In order to get up to the Summit of Camelback Mountain to the zipline, you need to first be fitted with a harness down at the Adventure Center. Ride up to the waterpark with a special bus, then walk through the waterpark to the chairlift that takes you to the top of the mountain.
Camelback also has the Double Barrel 1000 foot zip line at the height of eight stories. This zip line runs through a tree lined space and can be done with a friend as well. The 1000 foot zipline is located within the Adventure Park and does not need advance booking.
The New Pocono Pipeline Mountain Slide is the most classic and all around attraction. A scenic chairlift ride brings you to the top of the dual 2,800 foot long track. You can control your own speed through the twists, turns, tunnels that make up this very enjoyable slide.
The Appalachian Express Mountain Coaster is more similar to a roller coaster than a slide. The benefit is that you control your own speed down the 4500 foot long steel track while winding down the scenic mountain. In order to get to the top of the track, you sit on your cart and get pulled straight up the track.
We did not get to do the Scenic Mountain Segway Tour although it seems exciting. You must be 13 years or older to participate in that activity.

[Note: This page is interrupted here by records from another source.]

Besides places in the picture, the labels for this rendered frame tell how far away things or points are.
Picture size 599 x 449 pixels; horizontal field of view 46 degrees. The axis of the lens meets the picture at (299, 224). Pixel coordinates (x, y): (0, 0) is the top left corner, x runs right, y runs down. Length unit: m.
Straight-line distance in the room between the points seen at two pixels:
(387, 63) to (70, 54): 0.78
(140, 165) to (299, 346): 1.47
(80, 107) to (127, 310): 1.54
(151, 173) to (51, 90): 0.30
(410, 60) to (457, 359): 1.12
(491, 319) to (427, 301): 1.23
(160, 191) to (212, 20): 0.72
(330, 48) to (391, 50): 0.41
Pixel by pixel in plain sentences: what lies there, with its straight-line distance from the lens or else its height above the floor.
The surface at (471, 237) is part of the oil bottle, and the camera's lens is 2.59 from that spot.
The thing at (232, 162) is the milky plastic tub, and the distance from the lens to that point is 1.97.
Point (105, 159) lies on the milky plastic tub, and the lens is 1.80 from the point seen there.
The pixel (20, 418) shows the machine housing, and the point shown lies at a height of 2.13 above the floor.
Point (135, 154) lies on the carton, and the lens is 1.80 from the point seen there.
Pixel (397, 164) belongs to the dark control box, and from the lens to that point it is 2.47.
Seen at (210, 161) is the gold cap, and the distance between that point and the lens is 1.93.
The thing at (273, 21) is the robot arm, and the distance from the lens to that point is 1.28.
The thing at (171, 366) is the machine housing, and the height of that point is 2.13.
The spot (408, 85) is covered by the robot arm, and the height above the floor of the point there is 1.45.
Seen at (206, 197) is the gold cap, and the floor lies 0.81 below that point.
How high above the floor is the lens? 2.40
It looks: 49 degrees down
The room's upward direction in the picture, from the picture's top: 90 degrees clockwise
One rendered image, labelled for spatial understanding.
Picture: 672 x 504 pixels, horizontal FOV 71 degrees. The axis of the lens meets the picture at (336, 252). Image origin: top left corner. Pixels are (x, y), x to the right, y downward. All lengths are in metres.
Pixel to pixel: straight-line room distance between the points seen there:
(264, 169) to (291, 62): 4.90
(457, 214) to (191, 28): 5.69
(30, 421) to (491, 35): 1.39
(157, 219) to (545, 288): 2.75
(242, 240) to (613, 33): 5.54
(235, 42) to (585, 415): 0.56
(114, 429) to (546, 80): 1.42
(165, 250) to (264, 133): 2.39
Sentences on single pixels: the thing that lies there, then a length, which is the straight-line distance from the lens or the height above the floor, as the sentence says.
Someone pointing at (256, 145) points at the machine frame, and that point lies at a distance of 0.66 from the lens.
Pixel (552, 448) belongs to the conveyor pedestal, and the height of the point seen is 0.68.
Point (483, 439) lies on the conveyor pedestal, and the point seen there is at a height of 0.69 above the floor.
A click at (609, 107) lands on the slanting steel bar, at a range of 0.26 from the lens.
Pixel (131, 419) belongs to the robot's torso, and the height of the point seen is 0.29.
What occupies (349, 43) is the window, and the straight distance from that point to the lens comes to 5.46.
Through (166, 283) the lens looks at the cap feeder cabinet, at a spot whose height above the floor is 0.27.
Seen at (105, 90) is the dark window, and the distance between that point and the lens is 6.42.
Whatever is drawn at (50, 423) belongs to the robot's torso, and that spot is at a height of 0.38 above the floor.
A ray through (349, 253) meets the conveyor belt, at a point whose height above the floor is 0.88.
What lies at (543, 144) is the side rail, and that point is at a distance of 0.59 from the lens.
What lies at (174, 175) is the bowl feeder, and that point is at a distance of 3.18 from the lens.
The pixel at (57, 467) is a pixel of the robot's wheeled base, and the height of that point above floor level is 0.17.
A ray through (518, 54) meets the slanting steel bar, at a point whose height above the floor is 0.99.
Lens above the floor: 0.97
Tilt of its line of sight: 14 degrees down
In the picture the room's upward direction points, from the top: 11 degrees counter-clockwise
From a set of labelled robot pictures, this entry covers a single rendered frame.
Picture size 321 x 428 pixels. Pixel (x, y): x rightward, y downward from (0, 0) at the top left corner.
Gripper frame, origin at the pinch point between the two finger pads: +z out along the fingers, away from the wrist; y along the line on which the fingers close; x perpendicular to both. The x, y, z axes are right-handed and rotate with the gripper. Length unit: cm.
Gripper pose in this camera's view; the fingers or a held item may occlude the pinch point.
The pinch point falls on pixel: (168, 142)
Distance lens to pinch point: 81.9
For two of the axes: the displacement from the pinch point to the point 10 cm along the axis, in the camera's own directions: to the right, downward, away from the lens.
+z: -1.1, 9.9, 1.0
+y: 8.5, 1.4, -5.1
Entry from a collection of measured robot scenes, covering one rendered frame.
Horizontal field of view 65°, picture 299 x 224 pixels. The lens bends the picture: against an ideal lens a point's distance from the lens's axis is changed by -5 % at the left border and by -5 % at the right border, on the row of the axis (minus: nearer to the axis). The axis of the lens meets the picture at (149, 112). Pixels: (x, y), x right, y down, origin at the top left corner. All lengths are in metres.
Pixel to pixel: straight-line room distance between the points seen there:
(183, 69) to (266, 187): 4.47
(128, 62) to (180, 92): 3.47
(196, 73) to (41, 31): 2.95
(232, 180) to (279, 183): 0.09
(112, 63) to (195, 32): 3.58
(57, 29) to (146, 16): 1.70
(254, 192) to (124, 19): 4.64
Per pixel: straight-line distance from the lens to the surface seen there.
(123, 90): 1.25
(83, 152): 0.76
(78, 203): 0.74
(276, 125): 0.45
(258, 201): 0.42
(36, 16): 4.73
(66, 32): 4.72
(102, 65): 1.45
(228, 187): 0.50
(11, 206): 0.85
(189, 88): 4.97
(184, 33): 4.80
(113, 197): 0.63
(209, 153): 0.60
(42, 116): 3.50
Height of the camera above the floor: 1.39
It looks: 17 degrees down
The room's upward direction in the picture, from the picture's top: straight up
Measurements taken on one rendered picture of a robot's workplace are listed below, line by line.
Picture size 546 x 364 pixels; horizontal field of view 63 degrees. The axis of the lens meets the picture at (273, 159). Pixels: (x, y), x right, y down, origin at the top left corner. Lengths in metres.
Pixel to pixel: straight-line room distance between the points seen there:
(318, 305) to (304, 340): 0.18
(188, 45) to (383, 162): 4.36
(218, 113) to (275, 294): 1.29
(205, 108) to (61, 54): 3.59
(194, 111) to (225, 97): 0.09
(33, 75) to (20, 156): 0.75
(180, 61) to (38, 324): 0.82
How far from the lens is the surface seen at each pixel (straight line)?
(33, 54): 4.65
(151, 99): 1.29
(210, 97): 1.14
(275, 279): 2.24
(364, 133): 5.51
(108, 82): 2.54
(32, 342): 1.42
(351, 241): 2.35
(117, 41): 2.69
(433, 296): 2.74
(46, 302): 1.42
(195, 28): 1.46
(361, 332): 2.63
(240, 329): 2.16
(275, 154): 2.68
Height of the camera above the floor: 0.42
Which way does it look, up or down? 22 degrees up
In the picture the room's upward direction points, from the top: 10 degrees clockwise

There are five different ropes courses in the Adults Treetop Adventure Course. There are many different elements including ziplines, suspended bridges, scramble nets and swinging logs to conquer during the 3-4 hour course. There are guides stationed throughout to offer encouragement and help. By completing the entire Treetop Adventure Course, you’ll have conquered over 100 aerial obstacles.
The Kids Explorer Course offers children ages 6+, who meet the height requirement a chance to try their hand (and legs) on a real ropes course with lots of supervision and instruction. All children must be accompanied by an adult in order to join in the Kids Explorer Course.
During busy seasons it is advisable to book the attractions in advance since they sell out really quickly. Why am I not surprised?!